REQUIRED WORK>
The required answer is each line in the entries below where "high" occurs.

DATASET ENTRIES>
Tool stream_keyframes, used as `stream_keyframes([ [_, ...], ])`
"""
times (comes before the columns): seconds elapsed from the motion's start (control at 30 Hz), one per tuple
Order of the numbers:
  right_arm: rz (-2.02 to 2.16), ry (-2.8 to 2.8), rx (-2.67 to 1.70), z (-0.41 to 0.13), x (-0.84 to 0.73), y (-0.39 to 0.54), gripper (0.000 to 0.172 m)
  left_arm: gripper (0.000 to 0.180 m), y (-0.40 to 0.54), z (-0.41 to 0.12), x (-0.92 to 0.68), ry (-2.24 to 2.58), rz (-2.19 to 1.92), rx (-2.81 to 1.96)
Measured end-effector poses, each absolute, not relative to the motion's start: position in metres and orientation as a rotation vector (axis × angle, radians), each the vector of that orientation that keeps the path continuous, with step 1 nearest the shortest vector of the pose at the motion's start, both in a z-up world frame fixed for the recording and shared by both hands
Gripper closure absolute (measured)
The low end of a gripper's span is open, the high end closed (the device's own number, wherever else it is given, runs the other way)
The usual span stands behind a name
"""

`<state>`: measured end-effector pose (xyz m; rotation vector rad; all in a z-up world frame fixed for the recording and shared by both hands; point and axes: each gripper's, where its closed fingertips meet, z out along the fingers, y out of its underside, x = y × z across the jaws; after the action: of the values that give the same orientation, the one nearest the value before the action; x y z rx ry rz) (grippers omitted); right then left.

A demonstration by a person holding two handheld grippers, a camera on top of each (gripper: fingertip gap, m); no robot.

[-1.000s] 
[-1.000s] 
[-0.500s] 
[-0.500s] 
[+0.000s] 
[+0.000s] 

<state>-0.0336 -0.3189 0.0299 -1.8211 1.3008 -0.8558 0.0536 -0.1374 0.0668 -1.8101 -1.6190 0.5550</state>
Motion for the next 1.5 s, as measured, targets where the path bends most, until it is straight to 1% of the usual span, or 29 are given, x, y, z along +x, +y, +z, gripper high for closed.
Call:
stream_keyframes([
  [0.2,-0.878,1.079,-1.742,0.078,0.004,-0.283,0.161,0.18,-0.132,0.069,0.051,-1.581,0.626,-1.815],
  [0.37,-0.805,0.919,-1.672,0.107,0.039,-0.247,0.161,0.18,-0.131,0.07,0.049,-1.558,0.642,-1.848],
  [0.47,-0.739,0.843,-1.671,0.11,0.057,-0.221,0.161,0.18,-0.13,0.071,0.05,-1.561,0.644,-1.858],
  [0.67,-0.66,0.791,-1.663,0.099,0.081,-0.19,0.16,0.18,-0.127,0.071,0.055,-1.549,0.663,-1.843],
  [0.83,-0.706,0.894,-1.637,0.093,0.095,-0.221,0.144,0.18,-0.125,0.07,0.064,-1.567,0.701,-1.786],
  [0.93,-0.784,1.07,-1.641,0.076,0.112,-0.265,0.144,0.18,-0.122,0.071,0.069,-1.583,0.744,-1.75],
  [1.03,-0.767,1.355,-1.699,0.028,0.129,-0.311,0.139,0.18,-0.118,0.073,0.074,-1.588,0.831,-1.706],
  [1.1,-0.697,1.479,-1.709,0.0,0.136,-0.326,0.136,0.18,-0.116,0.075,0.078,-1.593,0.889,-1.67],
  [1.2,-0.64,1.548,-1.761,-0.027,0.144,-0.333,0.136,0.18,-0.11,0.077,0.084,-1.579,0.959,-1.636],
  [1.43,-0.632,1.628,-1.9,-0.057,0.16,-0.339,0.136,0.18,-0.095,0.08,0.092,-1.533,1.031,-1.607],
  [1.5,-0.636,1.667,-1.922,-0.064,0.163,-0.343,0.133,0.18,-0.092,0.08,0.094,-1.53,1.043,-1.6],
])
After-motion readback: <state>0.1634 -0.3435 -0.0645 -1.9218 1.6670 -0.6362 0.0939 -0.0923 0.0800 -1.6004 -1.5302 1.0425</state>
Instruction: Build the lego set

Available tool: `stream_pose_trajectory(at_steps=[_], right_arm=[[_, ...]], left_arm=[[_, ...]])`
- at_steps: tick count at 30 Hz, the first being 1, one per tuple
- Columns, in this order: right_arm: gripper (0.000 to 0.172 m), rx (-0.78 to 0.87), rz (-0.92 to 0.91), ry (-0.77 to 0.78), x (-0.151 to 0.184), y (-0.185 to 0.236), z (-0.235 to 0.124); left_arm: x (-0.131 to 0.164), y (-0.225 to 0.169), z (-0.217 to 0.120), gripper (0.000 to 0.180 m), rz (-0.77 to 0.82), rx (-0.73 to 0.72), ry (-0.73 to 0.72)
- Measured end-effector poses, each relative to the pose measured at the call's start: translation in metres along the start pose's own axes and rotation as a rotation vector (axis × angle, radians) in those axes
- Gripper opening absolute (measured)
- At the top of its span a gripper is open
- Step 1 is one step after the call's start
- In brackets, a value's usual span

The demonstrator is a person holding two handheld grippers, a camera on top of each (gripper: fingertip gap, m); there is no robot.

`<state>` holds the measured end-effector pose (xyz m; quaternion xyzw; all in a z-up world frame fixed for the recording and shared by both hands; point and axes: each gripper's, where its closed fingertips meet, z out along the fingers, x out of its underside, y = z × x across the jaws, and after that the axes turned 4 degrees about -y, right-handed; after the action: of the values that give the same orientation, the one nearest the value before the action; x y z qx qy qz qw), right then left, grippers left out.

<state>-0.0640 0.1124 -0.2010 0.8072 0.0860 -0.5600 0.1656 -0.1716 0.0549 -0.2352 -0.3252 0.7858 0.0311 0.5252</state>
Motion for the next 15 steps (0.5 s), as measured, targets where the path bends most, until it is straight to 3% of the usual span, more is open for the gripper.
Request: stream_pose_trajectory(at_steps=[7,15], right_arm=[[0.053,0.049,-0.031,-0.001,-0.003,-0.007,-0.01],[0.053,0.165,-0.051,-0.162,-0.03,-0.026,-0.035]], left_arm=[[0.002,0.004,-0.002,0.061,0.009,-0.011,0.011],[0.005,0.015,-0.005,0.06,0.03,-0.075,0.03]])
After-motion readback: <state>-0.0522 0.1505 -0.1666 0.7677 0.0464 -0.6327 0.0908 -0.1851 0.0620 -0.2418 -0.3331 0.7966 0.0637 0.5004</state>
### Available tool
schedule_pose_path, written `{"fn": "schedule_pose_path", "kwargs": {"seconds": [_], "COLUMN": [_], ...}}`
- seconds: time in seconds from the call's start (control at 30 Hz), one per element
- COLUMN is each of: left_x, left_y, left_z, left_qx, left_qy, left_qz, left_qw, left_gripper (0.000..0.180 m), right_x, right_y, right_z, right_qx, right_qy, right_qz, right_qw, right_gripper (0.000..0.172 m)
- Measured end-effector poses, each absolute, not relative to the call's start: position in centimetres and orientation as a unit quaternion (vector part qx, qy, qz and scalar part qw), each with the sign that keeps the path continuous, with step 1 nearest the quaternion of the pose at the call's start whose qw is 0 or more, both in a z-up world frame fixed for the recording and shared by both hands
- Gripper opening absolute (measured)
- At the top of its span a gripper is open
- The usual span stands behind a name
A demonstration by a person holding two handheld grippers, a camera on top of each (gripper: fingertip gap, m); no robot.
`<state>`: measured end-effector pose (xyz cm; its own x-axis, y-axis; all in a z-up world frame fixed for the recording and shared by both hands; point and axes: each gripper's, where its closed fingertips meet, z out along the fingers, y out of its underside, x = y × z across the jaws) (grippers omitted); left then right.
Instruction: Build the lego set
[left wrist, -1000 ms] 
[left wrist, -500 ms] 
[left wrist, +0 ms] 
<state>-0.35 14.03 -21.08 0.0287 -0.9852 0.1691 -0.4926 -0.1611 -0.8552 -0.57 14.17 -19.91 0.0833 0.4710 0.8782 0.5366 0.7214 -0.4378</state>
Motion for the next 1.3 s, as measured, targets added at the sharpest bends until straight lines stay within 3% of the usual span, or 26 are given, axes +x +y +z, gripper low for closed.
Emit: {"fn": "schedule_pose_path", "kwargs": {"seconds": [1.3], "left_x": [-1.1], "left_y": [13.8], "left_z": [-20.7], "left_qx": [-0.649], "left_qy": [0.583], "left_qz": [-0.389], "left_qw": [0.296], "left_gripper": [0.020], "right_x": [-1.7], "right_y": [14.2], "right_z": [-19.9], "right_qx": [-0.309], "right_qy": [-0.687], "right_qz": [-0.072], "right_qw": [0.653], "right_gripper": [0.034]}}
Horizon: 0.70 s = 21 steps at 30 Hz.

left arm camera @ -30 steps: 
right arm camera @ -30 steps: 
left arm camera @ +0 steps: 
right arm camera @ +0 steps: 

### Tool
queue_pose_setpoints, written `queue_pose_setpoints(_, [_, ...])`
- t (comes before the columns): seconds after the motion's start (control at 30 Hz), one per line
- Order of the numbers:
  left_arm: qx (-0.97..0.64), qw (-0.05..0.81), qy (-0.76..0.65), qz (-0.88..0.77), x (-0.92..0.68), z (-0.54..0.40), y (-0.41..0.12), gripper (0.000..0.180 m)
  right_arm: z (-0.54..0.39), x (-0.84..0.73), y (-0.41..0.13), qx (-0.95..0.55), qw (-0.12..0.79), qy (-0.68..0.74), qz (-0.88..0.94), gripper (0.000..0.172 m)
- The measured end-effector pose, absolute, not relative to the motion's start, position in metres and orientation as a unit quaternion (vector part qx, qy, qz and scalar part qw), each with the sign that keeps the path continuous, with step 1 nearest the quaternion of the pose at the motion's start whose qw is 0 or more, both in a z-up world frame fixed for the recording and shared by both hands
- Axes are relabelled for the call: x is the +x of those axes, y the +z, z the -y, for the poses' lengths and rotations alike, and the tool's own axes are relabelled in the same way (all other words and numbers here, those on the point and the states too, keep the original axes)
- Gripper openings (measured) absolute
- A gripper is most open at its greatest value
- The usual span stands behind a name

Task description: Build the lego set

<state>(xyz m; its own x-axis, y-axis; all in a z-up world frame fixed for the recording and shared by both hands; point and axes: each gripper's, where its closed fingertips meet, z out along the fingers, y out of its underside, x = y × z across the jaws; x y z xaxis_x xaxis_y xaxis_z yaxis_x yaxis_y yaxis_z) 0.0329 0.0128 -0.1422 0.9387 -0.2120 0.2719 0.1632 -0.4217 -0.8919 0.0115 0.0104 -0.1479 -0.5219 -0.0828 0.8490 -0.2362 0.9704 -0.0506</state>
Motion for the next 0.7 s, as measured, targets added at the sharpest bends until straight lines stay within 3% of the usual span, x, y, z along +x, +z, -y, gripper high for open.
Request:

ANSWER SPACE>
The low end of a gripper's span is open, the high end closed (the device's own number, wherever else it is given, runs the other way)
Motion for the next 1.5 s, as measured, targets where the path bends most, until it is straight to 1% of the usual span, or 29 are given, x, y, z along +x, +y, +z, gripper high for closed.
Motion for the next 0.7 s, as measured, targets added at the sharpest bends until straight lines stay within 3% of the usual span, x, y, z along +x, +z, -y, gripper high for open.

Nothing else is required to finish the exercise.